Paul Gessing, President-Rio Grande Foundation

  Like many states, New Mexico has embraced subsidies for Hollywood film companies. Many Americans know our state as the home of meth-making high school teacher Walter White through the popular show Breaking Bad.

As nice as it is to have your hometown portrayed, as it was in the show, as a town full of meth addicts, drug dealers, and cartels; the evidence is that New Mexico’s film subsidies have been an abject failure from an economic perspective.

This, despite the efforts of one local candy shop which makes and sells Breaking Bad-style “Blue Ice” candy at their Albuquerque store.  Two Albuquerque brothers, 10 and 9 years old, were suspended from school last fall for bringing this meth-oriented candy to school. New Mexico has a real drug problem and Breaking Bad is by no means the only TV show or movie to portray rampant drug use and other behaviors. Imagine the mixed messages of using scarce tax dollars to subsidize those films and shows.

Let’s talk about those subsidies a bit. New Mexico’s film subsidy program is often called a “tax credit.” However, that is a misnomer as it is a direct subsidy. In the case of movies, the subsidies can reimburse 25 percent of total taxable costs. In the case of TV shows, 30 percent of taxable costs are be reimbursed by New Mexico taxpayers.

In other words, if I take a film crew out for dinner in Albuquerque and our tab runs to $1,000, the state will cut me a check for $250 or even $300. That’s a sweet deal indeed and one that is not available to any other industry in our state.

According to a 2014 study of New Mexico’s film program requested by the New Mexico Legislature, between 2010 and 2014, the state (taxpayers) paid out $251 million in incentives to the film industry with $103.6 million in state and local tax dollars generated. Due to the way New Mexico’s unique “gross receipts tax works,” this includes $79.1 million to the State government and $24.5 million to local governments.

So, in a best-case scenario, New Mexico’s film subsidies generated 43 cents of tax revenue for every dollar spent. If you look at the film subsidy program’s impact on just the State’s finances in isolation, the program returns a mere 32 cents in revenue to the State for every dollar spent by the State. It is true, of course, that local governments split industry-generated tax revenues of $24.5 million as local governments don’t contribute directly to the film program.

Opposition to these subsidies spans the political spectrum, too.  While conservatives in New Mexico have been active in pointing out the poor returns associated with the state’s film subsidy program, when asked, liberals also acknowledge the program’s flaws. Gerry Bradley, an economist with New Mexico Voices for Children said of the program, “We are involved in a race to the bottom with dozens of other states, dreaming up more and more extreme film incentives. It is time to take a deep breath and pull back from the brink.”

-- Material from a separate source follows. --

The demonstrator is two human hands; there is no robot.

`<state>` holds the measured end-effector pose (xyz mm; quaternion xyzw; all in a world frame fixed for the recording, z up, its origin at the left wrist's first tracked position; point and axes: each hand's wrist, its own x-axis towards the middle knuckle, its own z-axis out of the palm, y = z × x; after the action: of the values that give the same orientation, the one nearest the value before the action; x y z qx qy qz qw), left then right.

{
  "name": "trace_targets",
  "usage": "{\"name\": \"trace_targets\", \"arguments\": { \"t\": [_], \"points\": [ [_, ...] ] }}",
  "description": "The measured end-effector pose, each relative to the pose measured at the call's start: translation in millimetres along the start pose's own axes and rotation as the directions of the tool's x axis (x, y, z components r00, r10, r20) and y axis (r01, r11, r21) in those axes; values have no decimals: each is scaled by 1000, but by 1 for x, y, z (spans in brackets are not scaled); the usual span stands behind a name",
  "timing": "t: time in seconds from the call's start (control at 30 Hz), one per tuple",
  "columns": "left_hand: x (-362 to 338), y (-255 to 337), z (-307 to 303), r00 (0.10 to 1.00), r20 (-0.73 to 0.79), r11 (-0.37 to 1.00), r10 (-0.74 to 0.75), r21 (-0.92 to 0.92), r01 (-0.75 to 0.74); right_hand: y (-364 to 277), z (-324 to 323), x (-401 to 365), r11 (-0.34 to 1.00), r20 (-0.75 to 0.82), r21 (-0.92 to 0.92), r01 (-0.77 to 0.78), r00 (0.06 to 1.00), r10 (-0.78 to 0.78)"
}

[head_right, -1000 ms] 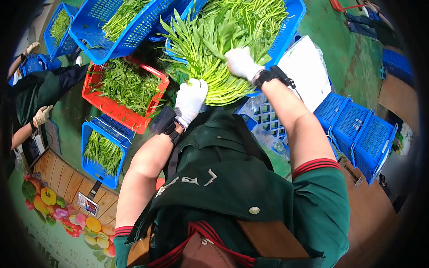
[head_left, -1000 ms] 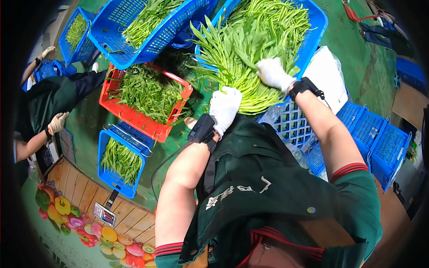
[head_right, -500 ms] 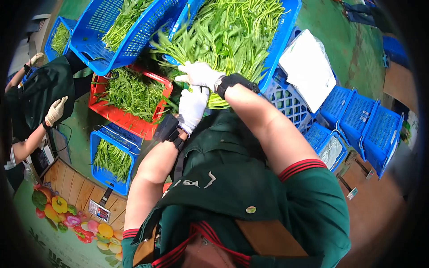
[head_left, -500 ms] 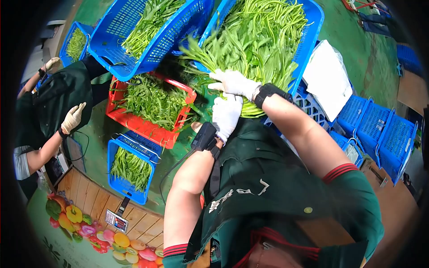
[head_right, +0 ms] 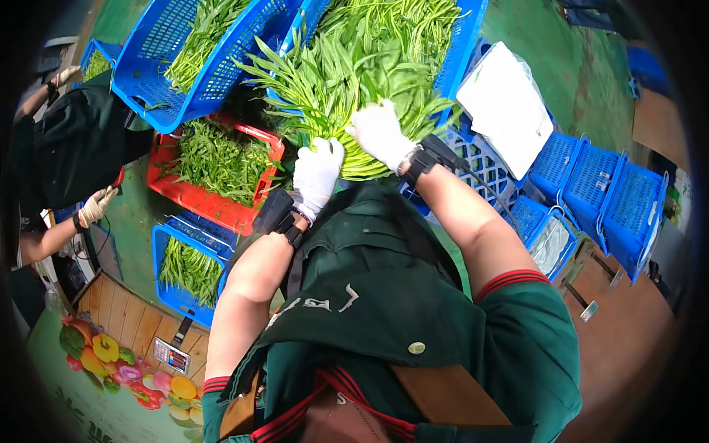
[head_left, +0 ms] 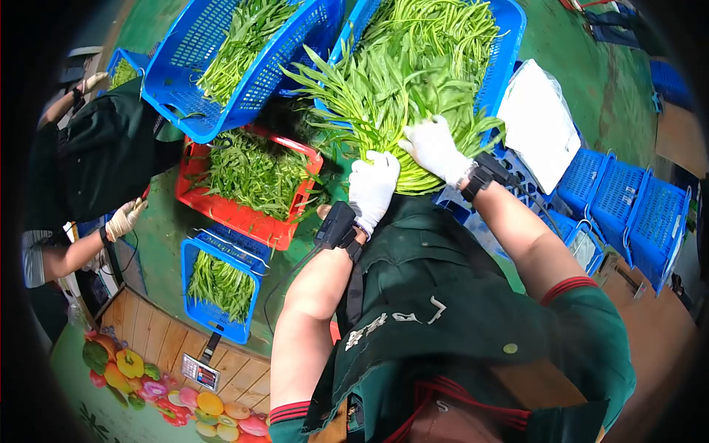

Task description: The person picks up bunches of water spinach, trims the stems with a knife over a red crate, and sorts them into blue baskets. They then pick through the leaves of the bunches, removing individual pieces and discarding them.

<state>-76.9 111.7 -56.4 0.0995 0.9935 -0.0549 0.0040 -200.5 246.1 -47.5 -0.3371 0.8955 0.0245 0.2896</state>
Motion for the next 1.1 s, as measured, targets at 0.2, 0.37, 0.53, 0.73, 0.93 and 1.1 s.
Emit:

Bradley’s comments echo the views of left-leaning national groups like the Center for Budget and Policy Priorities and Good Jobs First, both of which have panned state film subsidy programs.

In conclusion, there is no economic justification for film subsidies. And, while we generally loathe subsidies of any kind, film subsidies are particular troubling because movies and TV shows are, by their nature, fleeting. Movies film in a matter of months and a really great TV show lasts a few seasons (filming only a portion of a year). The big-name actors go back home and workers must look for other jobs or even file for unemployment at further cost to taxpayers.

At the end of the day, when we evaluate how economic development and incentives stack up, film incentives are some of the very worst.